Hunter helped raise money for the Lions Club vision program, youth baseball teams and other charities. The stories of his care for his family and community are preserved in the museum, housed in the Perquimans County Chamber of Commerce Building in downtown Hertford. The museum which was founded 10 years after Hunter’s death in 1999 houses various items from Hunter’s life and career, most of which are donated or on loan. J. Sidney “Sid” Eley, the Executive Director of the Chamber, who knew Hunter, taught his children and worked with him over the years spent nearly an hour with me telling me the stories of the man that he and this community lovingly remember simply as “Jimmy.”
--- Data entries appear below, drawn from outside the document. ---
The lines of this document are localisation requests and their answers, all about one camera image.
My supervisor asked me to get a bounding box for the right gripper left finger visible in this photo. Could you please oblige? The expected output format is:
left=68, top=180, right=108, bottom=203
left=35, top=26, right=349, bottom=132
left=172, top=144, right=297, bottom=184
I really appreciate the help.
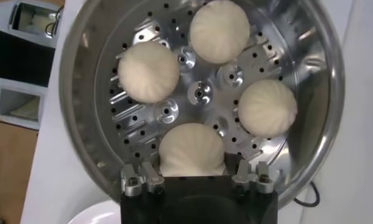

To most baseball fans Hunter is remembered as a great player. However, to his friends and neighbors in Hertford he was much more. He was a mentor, friend and helper. His unexpected death in 1999 shook the community and the baseball world, especially his former teammates, a number of whom quickly changed their schedules to be in Hertford to be with Jimmy’s family.   Former teammates present included Lou Piniella, who was then managing the Seattle Mariners, who missed his team’s game in Baltimore to attend the service at Cedarwood Cemetery. Other former teammates who attended the funeral included former A’s Joe Rudi, Vida Blue, Gene Tenace and “Blue Moon” Odom, and Yankees Ron Guidry, Jim Spencer and Reggie Jackson, who took a cab from Norfolk to get to the funeral on time. Attended by over 1000 people the funeral was the largest in the history of Hertford.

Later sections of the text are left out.